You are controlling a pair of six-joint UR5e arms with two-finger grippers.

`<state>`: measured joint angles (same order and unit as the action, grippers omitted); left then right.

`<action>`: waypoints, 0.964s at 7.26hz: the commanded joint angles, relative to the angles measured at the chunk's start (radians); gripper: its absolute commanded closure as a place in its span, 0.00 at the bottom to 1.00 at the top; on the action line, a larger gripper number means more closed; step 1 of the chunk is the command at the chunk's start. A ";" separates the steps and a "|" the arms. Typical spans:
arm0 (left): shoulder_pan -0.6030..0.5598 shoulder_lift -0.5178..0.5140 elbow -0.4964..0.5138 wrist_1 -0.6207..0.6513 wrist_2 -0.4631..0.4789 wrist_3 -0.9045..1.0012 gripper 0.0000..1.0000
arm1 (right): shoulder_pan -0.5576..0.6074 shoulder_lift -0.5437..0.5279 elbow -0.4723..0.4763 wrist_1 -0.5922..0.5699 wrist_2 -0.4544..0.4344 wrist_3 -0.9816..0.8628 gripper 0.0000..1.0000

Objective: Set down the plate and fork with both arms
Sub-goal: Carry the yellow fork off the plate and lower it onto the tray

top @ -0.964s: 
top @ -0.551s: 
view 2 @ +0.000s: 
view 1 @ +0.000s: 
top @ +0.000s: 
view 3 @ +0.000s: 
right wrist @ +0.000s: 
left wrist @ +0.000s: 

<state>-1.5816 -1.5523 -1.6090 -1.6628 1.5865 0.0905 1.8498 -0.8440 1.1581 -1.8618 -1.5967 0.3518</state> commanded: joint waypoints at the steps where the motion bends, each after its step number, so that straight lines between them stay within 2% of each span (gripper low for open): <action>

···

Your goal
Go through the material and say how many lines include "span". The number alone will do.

Answer box
2